When Did it Become Us Vs Them?
By definition, if a market is unsustainable, it will correct itself."
This post is longer than my usual ones, because I think the situation warrants it. I've spent almost all my time over the past few days absorbing, analyzing, reading about, and discussing what the Ontario government announced last week with their "Fair Housing Plan". Oddly enough, it was announced on "4/20", which might explain the reasoning behind some of their decisions (bad joke, I know, but it's been a long few days). I won't go over all 16 items the Wynne government has introduced, but I will highlight the two headline grabbers that I think were ill-advised in their implementation. Here we go:
"This tax was introduced on speculation that there is a foreign buyer problem in Toronto. Maybe that's where the name came from."
1 - A 15% Non-Resident Foreign Speculation Tax Was it just me, or did the government just pull a PR stunt by adding the word "Speculation" into the name of this new foreign buyer's tax?

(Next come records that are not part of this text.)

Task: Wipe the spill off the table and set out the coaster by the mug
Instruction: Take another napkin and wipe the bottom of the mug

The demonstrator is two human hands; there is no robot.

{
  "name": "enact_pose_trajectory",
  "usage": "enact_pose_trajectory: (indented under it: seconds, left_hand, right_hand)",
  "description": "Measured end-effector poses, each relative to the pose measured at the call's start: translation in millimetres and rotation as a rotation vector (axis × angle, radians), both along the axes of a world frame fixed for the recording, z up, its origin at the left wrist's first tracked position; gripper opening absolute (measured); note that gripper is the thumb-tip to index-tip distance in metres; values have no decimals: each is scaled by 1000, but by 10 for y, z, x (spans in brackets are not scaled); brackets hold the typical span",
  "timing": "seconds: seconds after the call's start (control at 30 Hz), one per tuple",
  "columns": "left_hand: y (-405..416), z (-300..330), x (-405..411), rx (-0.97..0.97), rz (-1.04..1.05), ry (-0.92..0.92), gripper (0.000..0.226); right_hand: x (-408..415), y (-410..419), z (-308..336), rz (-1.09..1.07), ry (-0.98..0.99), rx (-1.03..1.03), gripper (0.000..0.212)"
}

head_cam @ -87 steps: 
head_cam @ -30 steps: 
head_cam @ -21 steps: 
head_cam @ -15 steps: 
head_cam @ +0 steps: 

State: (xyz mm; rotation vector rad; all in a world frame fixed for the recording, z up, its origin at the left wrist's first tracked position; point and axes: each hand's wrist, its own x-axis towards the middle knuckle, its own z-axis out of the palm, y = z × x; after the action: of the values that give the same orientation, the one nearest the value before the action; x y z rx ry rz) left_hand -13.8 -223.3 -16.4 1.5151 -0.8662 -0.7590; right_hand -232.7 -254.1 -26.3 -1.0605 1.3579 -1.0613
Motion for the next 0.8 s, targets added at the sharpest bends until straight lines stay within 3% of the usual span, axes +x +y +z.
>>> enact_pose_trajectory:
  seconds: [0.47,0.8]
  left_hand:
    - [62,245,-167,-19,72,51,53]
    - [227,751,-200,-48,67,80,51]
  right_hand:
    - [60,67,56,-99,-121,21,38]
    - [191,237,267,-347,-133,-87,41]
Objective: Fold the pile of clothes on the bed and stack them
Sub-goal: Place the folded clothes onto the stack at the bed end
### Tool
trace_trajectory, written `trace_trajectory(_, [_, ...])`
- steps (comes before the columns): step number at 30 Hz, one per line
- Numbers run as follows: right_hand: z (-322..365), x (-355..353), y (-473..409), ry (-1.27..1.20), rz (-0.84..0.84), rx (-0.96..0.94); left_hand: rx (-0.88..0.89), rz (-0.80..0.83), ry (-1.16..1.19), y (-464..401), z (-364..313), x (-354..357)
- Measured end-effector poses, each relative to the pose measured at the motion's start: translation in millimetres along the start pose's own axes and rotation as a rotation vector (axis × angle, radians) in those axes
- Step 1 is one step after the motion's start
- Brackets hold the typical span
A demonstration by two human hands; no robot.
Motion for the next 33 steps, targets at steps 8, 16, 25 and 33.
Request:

As if trying to fool people into thinking this was targeting only speculators. Make no mistake, this is a tax on foreign investment in Ontario's housing market, plain and simple, and I know everyone reading this is too smart to think it's just a "speculation" tax. I have worked with several non-Canadian citizens and non-permanent residents who work in Canada, pay taxes in Canada, who are now going to face a 15% tax on their purchase of any property in Ontario. This is effectively a ban on foreign ownership. In Premier Wynne's speech, she prefaced the announcement with "Ontario is still open for business and we welcome foreign investment". Really? I laughed out loud. This tax was introduced with absolutely no hard evidence on how many foreign buyers are actually in the resale market today. Wynne and Sousa were grilled for numbers. Their response "all we know is that these price increases are unsustainable, so we had to do something". I was speechless. By definition, if a market is unsustainable, it will correct itself. That's how markets work. I've already seen more new condo listings come up in the past week alone than in the past month, which would have naturally tamed the market on its own. By saying "the prices are unsustainable" and following it with "so we had to do something", they are exhibiting a clear misunderstanding of market forces and are admitting to market manipulation. Couple that with their own admission that they don't know how many foreign buyers are actually in the market, and you get two politicians clamoring to just do "something" to grab votes. "We don't want to control the market" they say. Well, what did you think you were trying to accomplish with this tax then? That's all it was meant to do. And if the true intent was not to control the market, as they say, then it's just a tax-grab. This tax was introduced on speculation that there is a foreign buyer problem in Toronto. Maybe that's where the name came from. There is still no hard evidence on how much foreign money is purchasing Toronto real estate but this new tax will, at the very least, add a level of uncertainty to some parts of the market just by nature of introducing it. And markets don't like uncertainty. Policy without evidence. Sounds irresponsible to me.
"Landlords and tenants are partners and they both need each other."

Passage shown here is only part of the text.